Blizzard Calls DRM a "Losing Battle" - SlyShy
http://www.1up.com/do/newsStory?cId=3179516&cmpid=0101
======
pyre
It's nice to see this coming from Blizzard, but it's not the 'full' story.
They are just counter-acting piracy of the game by adding value through
Battle.net. But they will defend Battle.net to the death.

The statements sound progressive and to a point they are, but this is just
accomplished by moving the battle somewhere else. It's a lot easier to squash
people trying to create alternate Battle.net servers/networks than it is to
squash all of the cracking groups out there.
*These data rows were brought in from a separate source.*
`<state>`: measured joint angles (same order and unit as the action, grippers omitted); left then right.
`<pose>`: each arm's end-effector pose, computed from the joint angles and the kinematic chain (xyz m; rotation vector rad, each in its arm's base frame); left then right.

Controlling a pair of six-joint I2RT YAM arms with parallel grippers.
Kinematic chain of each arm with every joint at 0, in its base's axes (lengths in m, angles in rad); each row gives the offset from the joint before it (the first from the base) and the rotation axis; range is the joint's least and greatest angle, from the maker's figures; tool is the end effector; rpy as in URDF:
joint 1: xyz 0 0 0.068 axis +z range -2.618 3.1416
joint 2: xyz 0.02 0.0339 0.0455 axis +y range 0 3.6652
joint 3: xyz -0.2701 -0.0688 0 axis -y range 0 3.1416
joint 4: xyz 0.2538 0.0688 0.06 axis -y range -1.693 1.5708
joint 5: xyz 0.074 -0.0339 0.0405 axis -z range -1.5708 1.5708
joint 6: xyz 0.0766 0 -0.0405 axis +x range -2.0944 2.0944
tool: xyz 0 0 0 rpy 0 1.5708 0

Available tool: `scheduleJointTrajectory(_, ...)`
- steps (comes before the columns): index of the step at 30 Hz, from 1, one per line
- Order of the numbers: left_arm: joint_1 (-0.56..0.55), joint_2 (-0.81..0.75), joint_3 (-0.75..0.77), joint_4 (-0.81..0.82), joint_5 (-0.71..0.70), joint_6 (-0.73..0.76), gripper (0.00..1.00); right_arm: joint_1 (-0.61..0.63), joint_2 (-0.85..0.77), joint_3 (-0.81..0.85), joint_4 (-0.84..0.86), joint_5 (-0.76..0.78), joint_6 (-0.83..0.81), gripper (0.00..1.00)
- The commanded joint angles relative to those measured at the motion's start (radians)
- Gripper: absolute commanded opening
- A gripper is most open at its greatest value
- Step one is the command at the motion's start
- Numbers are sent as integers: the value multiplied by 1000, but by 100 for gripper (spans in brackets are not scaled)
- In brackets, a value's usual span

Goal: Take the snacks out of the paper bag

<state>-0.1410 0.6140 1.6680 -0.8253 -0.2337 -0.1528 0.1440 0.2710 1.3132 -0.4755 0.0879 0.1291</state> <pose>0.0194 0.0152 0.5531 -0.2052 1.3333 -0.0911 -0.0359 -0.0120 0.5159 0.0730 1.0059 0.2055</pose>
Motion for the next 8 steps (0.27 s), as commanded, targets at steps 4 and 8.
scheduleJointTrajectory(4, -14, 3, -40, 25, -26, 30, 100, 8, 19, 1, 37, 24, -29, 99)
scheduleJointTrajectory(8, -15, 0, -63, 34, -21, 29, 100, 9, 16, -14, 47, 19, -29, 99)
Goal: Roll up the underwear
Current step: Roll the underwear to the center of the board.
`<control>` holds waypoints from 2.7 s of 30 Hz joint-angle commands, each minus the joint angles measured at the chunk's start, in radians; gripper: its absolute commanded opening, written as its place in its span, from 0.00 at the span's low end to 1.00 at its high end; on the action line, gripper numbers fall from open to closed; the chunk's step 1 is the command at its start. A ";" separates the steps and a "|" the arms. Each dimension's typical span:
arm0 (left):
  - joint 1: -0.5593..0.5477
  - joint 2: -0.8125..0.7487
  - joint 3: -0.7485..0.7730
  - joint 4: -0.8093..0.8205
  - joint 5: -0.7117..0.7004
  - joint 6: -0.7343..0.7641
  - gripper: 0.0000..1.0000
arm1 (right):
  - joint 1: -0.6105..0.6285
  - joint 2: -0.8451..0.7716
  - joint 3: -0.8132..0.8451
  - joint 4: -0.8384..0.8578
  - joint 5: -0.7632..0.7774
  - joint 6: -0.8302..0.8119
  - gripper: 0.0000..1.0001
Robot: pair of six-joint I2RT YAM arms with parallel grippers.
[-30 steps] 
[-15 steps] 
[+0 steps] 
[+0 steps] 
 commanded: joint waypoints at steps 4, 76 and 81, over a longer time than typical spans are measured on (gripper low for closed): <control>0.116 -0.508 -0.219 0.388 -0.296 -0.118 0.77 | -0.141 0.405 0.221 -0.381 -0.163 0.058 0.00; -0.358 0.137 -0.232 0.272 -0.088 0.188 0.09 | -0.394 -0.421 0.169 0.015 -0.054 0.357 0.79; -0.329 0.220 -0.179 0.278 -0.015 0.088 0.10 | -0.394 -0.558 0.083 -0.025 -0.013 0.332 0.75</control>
At least Blizzard is a company that is known for _not_ abandoning their older
titles (IIRC, you can still connect to Battle.net from the original
StarCraft).

See:

\- <http://en.wikipedia.org/wiki/Bnetd>

\- <http://www.eff.org/cases/blizzard-v-bnetd>

[On a side note...] I came across this Battle.net 404 page while searching,
anyone know which came first?

\- 404 Page <http://eu.battle.net/starcraft-universe.shtml?rhtml=y>

\- Original
[http://knowyourmeme.com/system/icons/185/original/nickcage.j...](http://knowyourmeme.com/system/icons/185/original/nickcage.jpeg?1240917662)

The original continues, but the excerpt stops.